There will also be a steadily increase in the need for probate services as the death rate sadly goes up, so private client teams may well be finding they will need to expand their teams to cope with demand.
However, wills still need to be validly executed in accordance with the requirements of the Wills Act – specifically that they must be attested by two independent witnesses and in the presence of the testator.
An immediate problem is the fact that we are in lockdown and face-to-face contact with clients is not happening. And as the number of wills being drafted increases, there is the need for firms to establish a smooth process for the valid execution of wills that is uniformly adhered to by all members of the team. But we do not yet know how this is to happen in the absence of formal guidance.
Wills can’t be executed remotely via video conferencing – at least, for now. At the time of writing, the Law Society, the SRA and the Ministry of Justice were in discussions about how the 200-year old rules could be worked-around in a way that is both practical and protects the testator. Video conferencing facilities is, of course, under consideration. In fact, the Law Society of Scotland has already issued guidance which suggests it is competent in Scotland to witness remotely via video.
The key development for wills solicitors so far is the initial suggestion that witnessing a will through a window, if the witnesses are clearly in the line of sight, could be sufficient to ensure the will is legally valid. The will could be passed between the individuals through an open window or a letter box, for instance, to maintain ‘social distancing’. (Remember, that solicitors dealing with the execution of wills are identified as ‘key workers’.)
There are also suggestions that the case of Casson v Dade 1781 could be relied on. This is authority for arguing it is sufficient to have two witnesses who, though not in the same room, were in the line of sight. In that case, the testatrix had asthma and her attorney's office where the will was drawn up was hot, so she went to her carriage in order to execute the will. The carriage was in close enough proximity to the window that she could see what was going on in the office. This was sufficient for the court to decide the will was valid.
However, there is the risk that witnessing through glass at a distance could be challenged, for example, on the basis that the testator was not ‘present’ for the purposes of the Wills Act, or the testator was under duress. That said, the execution of a will could, feasibly, be supervised by the solicitor using electronic means if they are merely observing rather than witnessing the will.

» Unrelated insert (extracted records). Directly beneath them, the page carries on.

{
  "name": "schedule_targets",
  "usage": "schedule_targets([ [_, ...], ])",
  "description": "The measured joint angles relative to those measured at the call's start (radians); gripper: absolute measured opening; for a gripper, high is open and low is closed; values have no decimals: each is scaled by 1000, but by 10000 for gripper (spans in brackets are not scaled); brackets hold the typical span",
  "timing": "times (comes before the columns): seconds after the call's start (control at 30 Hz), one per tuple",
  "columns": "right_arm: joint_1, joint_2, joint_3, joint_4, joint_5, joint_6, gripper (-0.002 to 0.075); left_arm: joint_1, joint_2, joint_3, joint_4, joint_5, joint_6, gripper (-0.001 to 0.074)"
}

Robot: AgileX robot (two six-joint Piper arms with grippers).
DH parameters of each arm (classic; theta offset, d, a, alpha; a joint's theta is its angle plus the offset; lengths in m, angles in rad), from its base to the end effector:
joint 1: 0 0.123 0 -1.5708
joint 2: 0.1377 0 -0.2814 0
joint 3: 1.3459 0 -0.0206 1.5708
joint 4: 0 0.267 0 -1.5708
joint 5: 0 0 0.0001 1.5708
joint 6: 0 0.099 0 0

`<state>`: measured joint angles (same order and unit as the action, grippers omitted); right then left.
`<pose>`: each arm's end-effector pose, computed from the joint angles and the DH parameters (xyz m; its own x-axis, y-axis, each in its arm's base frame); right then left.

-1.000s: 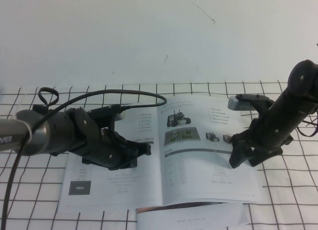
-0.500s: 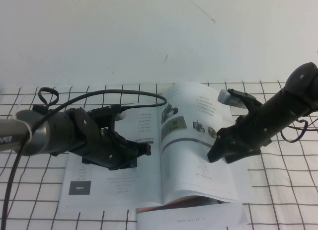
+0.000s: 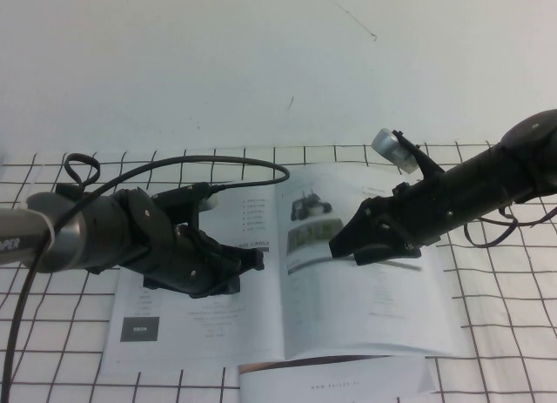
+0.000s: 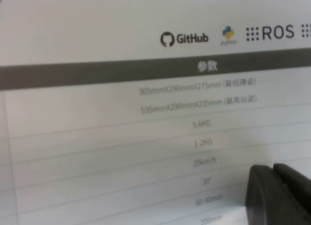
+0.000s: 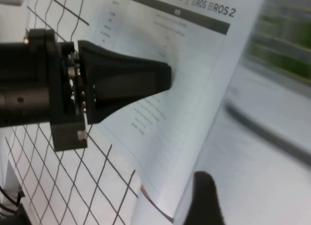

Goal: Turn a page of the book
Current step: Open the closed book

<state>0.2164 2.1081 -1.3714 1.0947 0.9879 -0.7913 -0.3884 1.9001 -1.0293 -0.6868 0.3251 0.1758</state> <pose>0.3957 0.1623 0.1345 -0.9385 -0.1880 -0.2898 -0.3427 0.6108 0.7138 0.3436 -0.1623 0.1168 -0.9228 -0.1155 -0.3677 0.0406 0.9195 -0.3909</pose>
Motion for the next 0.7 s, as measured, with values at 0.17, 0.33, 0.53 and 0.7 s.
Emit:
schedule_targets([
  [0.17,0,0,0,-16,3,0,475,0,0,0,-4,0,0,-3],
  [0.33,-2,-5,0,-81,4,14,475,0,2,0,-6,0,0,-3],
  [0.53,-43,-81,0,-317,-33,139,472,0,2,0,-6,0,-2,-3],
  [0.7,-57,-104,0,-553,-27,255,471,0,2,0,-6,0,-2,-3],
])
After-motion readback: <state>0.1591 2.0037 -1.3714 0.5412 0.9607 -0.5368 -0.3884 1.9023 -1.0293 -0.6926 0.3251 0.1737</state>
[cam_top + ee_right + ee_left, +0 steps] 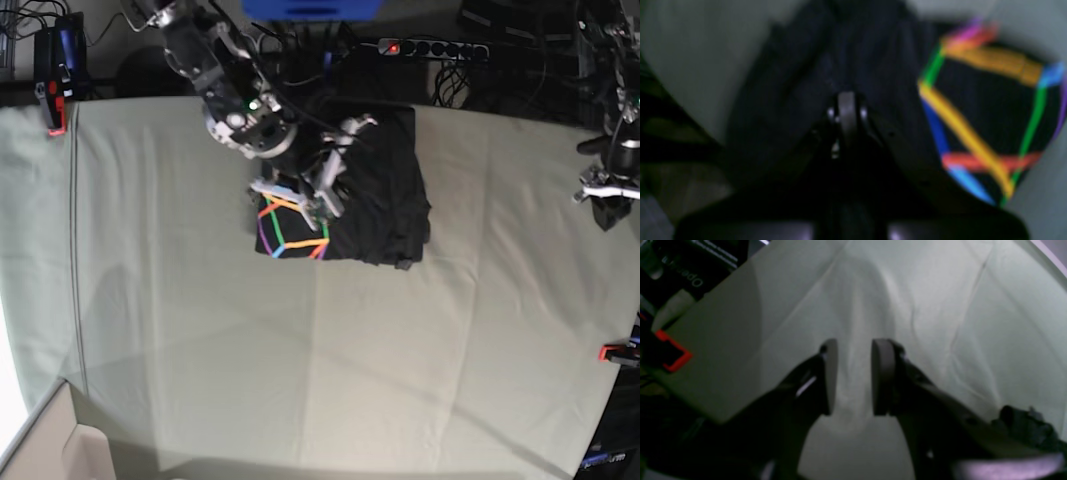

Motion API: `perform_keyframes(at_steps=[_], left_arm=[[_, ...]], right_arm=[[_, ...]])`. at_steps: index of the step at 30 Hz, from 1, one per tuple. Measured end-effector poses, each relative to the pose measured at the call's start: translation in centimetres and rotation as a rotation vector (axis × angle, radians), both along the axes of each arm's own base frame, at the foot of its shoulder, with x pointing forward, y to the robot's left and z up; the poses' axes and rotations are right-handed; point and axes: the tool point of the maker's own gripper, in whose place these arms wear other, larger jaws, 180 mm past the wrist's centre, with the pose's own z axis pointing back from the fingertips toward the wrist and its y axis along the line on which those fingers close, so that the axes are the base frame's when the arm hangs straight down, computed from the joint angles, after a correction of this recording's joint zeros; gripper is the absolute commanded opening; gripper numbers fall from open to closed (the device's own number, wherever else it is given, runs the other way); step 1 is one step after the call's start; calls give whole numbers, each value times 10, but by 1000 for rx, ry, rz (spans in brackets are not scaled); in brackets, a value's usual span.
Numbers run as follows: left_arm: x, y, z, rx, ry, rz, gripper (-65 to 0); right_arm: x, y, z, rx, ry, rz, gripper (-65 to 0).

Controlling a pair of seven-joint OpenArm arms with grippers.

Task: Layout the t-shirt on the table in an organized manner, then fold the t-shirt properly
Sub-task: 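Open the right gripper and raise it off the shirt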

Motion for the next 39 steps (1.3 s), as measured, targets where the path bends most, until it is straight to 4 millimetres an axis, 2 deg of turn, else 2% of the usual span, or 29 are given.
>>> perform_keyframes(at_steps=[2,5,8,11,20,28,31,35,39], left_arm=[[0,1,0,0,-1,1,-478],[0,1,1,4,0,1,-478],[0,2,0,6,1,2,-478],[1,2,1,5,-4,4,-478],[2,2,2,5,-5,4,-478],[2,3,1,5,-4,4,-476],[3,4,3,12,-5,1,-419],[0,5,1,12,3,2,-317],[0,4,0,10,3,2,-292]], right_arm=[[0,-21,-17,-39,38,-44,-650],[11,-46,-18,-36,15,-113,-650],[10,-63,-21,-47,9,-110,-650],[8,-67,-22,-41,14,-132,-650],[11,-100,-25,-68,9,-170,-650],[6,-109,-27,-82,3,-166,-650],[8,-111,-26,-83,1,-174,-650],[2,-128,-25,-110,12,-209,-650],[-6,-125,-11,-126,-4,-195,-650]])
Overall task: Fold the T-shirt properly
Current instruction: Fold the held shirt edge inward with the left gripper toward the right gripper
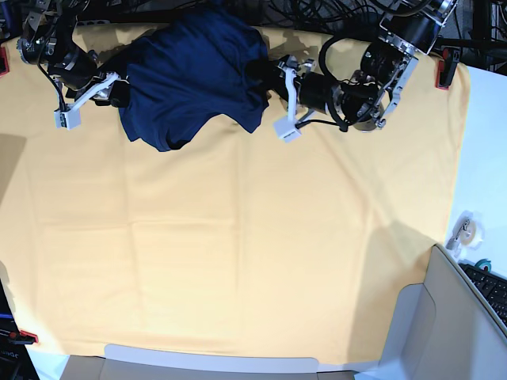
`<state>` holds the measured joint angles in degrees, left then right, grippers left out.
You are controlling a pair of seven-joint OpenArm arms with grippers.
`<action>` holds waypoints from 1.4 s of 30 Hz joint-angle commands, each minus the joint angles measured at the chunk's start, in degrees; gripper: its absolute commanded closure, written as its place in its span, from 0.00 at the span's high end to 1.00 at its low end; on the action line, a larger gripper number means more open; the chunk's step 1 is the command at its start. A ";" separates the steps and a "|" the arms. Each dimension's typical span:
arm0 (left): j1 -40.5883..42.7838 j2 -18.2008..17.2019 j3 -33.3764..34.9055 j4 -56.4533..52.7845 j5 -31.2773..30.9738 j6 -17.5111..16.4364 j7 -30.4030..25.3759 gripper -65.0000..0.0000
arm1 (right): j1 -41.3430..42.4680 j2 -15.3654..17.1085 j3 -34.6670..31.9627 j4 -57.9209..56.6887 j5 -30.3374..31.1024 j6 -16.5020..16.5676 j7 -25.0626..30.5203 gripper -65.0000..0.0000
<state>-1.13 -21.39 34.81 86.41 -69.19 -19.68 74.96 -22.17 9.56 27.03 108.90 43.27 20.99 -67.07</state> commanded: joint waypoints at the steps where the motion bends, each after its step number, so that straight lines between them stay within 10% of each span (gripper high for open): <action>1: 0.47 0.60 1.46 0.05 2.86 0.91 3.06 0.38 | 0.15 0.50 0.18 1.03 0.65 0.33 0.91 0.39; 11: -1.73 1.91 3.57 -0.13 3.03 1.00 3.06 0.36 | 0.15 0.50 0.18 0.86 0.65 0.33 1.00 0.39; 15: -1.64 1.74 4.89 -0.13 6.73 0.91 2.98 0.01 | 0.15 0.33 0.09 0.86 0.91 0.33 1.00 0.38; 18: -1.47 1.74 5.06 0.05 8.75 0.91 2.98 0.03 | 0.15 0.33 0.09 0.94 0.91 0.33 1.00 0.34; 21: -2.17 1.74 4.89 0.14 8.75 0.91 3.15 0.01 | 0.42 0.33 -0.26 0.94 0.91 0.33 0.65 0.01; 33: -16.41 -0.11 9.37 -3.82 8.92 0.91 4.47 0.01 | -3.72 -1.61 -1.58 3.93 0.91 0.41 0.83 0.00; 42: -25.56 1.65 18.60 -9.09 8.92 0.91 1.48 0.01 | -7.76 -9.25 -1.40 4.90 0.91 0.41 1.00 0.00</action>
<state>-25.36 -19.55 53.58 77.12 -64.01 -19.53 76.58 -29.76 0.10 25.74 112.77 43.20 21.02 -65.95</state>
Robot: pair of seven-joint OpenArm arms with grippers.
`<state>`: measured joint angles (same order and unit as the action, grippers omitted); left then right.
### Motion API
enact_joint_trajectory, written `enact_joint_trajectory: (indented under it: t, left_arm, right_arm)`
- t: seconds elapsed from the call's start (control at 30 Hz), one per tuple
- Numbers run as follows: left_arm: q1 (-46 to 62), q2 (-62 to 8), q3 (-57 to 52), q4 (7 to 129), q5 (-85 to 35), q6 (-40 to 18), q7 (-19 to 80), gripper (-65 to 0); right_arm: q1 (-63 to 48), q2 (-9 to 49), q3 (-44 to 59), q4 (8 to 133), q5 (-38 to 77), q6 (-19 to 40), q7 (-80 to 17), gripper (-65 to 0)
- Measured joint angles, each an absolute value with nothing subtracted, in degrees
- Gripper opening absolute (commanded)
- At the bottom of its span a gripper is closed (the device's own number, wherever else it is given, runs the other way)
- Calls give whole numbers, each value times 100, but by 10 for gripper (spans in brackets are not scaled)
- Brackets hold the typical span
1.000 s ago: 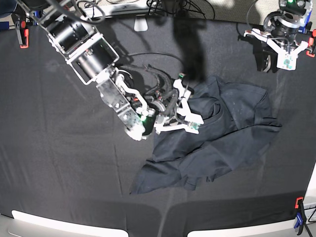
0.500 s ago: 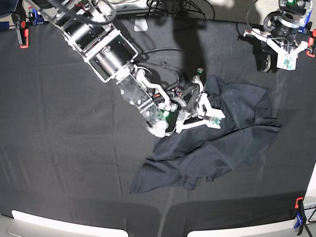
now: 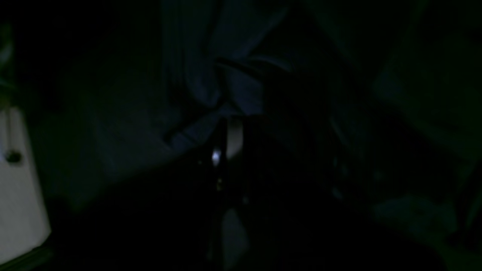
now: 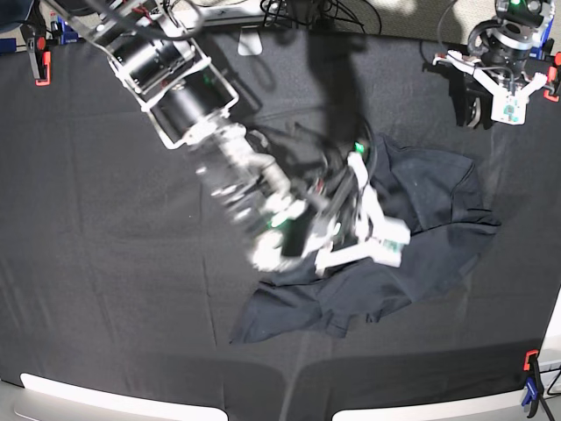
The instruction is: Layout the t-shirt on the table in an organized manner, then fold the t-shirt properly
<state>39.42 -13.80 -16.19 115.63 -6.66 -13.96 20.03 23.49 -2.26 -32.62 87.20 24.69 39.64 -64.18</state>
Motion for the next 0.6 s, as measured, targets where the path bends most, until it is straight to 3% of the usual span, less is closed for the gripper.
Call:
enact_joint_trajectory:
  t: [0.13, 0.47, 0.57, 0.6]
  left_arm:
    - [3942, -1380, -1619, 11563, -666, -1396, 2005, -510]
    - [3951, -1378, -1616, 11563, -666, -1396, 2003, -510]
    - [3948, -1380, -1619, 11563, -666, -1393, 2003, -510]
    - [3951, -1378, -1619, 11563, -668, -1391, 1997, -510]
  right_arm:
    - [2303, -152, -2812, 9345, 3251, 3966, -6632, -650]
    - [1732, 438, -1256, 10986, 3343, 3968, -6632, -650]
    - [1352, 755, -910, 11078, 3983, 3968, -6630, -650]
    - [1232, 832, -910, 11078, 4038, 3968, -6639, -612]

Alternatively, the testator and or one of the witnesses could record it. The recording could then be kept on file as contemporaneous evidence should a dispute arise.
And as a failsafe, the Law Society suggests for now that you discuss the issue of re-signing the will with the client after the lockdown period ends.
The Law Society is publishing various pieces of Covid-19 related guidance on different issues on its website. On the matter of refusing to take instructions on emergency wills from vulnerable individuals, the Society provides, reassuringly, that you can’t be forced to give legal advice in such circumstances. If you think following the guidance on good hand and general hygiene and social distancing is impractical due to the location of the prospective client, you can decline instructions.
But it warns solicitors to act reasonably and assess the measures in place rather than adopt a blanket ban. The Society recommends you keep a clear, detailed record of your reasons for declining to act, including any distancing and hygiene restrictions, difficulties or personal circumstances such as self-isolation which apply.
What if you have accepted instructions to write an emergency will - can you save time by avoiding the usual client care letter obligations? The SRA’s current guidance is that if you do not give the client the usual client care letter information as required in the usual circumstances, the SRA will not take regulatory action “if there is a good reason resulting from the current coronavirus crisis for not providing this in writing”. However, the key information must have been explained to the client; and this and your decision-making has been documented.
For now, practitioners need to take care not to bend the rules, so to speak, otherwise they could find it comes back to haunt them in the form of a negligence claim and or regulatory action.
And keep up-to-date as the latest guidance is released.